Si vous vous êtes déjà promené dans un parc londonien, vous avez probablement remarqué des plaques commémoratives sur des bancs publics, du genre: “À la mémoire de Joseph McIntyre et son fidèle compagnon, Blacky”. Eh bien, des drôles de plaques ont commencé à apparaître un peu partout sur les bancs de la capitale et ailleurs dans le pays.
Par exemple:
“Dutch Devenish-Phibbs (1900-1999)
Toute sa vie, il était marié à la mer
Et ses douze dernières heures
Marié à Fang-Hua, une acrobate coréenne de 18 ans”
Ou encore:
“J’ai toujours adoré cette vue.
Vous pouvez mieux la voir
si vous bougez un peu sur le banc.
Allez tassez-vous. Encore un peu. Encore.
Non, plus encore.
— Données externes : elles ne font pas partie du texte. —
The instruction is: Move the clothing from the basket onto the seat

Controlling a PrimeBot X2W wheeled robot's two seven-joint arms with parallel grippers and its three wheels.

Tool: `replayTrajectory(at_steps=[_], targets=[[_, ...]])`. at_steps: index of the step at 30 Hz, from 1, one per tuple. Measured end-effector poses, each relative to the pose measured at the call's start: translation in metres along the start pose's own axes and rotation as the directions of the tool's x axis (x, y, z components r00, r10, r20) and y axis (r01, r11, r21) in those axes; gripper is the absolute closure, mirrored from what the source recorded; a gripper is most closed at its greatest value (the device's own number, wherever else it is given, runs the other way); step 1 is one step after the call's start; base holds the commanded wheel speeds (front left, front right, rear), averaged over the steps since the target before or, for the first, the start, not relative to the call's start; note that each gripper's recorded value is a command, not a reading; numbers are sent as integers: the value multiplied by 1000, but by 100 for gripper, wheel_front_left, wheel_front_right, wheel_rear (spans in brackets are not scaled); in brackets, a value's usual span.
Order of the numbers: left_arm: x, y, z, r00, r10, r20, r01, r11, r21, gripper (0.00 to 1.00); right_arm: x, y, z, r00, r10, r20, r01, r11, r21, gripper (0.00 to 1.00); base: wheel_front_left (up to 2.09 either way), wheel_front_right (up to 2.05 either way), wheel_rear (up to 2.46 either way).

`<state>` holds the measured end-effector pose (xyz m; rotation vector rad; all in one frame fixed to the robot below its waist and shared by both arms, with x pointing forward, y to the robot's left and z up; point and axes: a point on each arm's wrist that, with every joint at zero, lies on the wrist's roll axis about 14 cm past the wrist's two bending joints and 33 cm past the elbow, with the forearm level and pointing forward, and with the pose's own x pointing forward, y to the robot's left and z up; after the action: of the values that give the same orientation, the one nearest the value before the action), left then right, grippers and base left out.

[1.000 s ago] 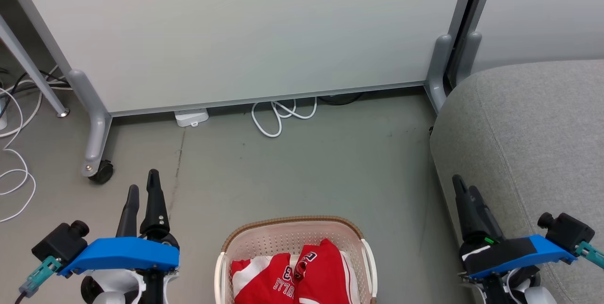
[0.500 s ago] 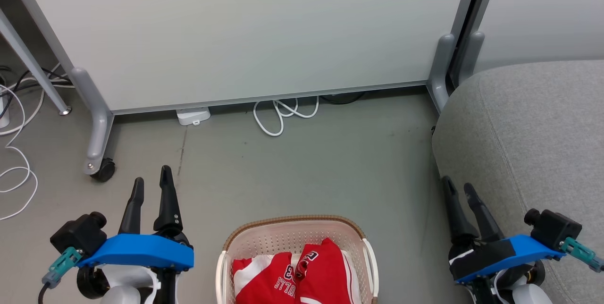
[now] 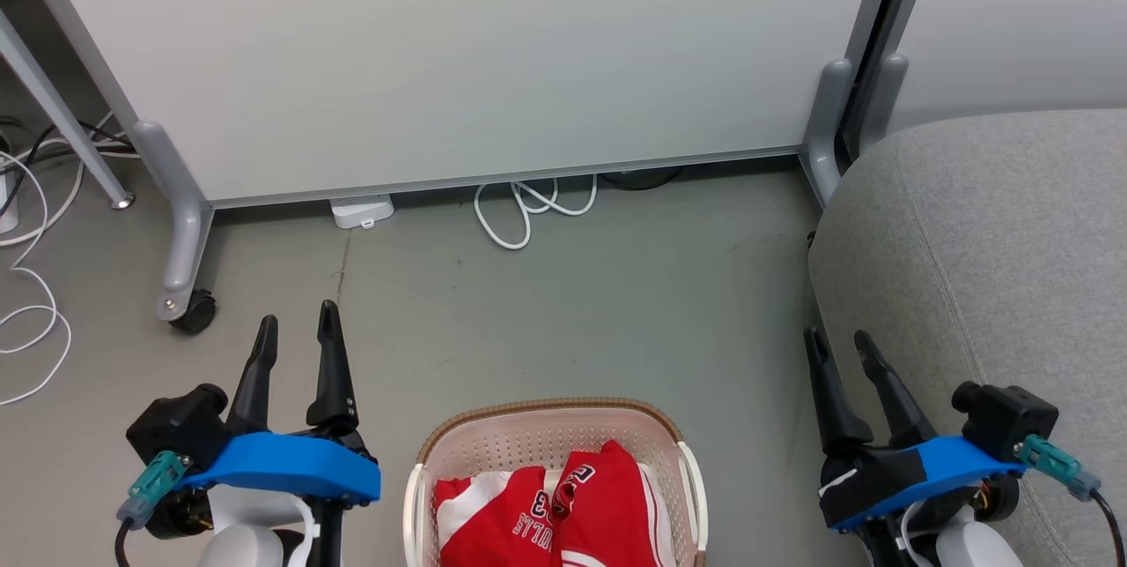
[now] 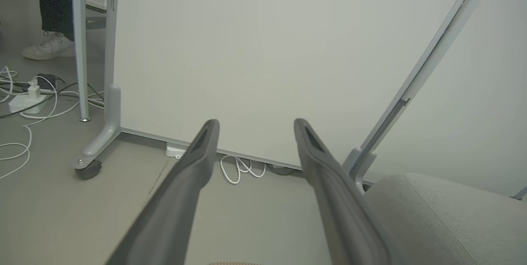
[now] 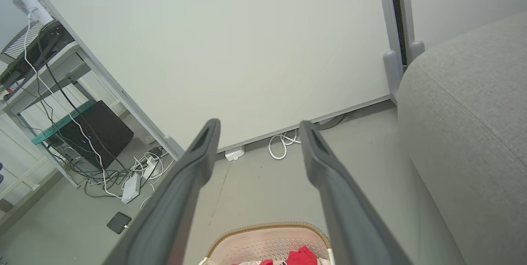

Voilà, maintenant regardez.
À la mémoire de
Barbara Devenish-Phibbs
Mère, femme, chiante.”
À l’origine de ces canulars, un certain Croy Devenish-Phibbs, 103 ans, qui cherche désespérement à retracer ses ancêtres. Des passants observateurs lui envoient des photos des fameuses plaques pour l’aider, hum, à retracer les rameaux de son arbre généalogique.
Malgré les efforts du magazine Time Out, le vrai Croy n’a pas voulu s’identifier…Un genre d’Amélie Poulain, en moins romantique et plus tordant.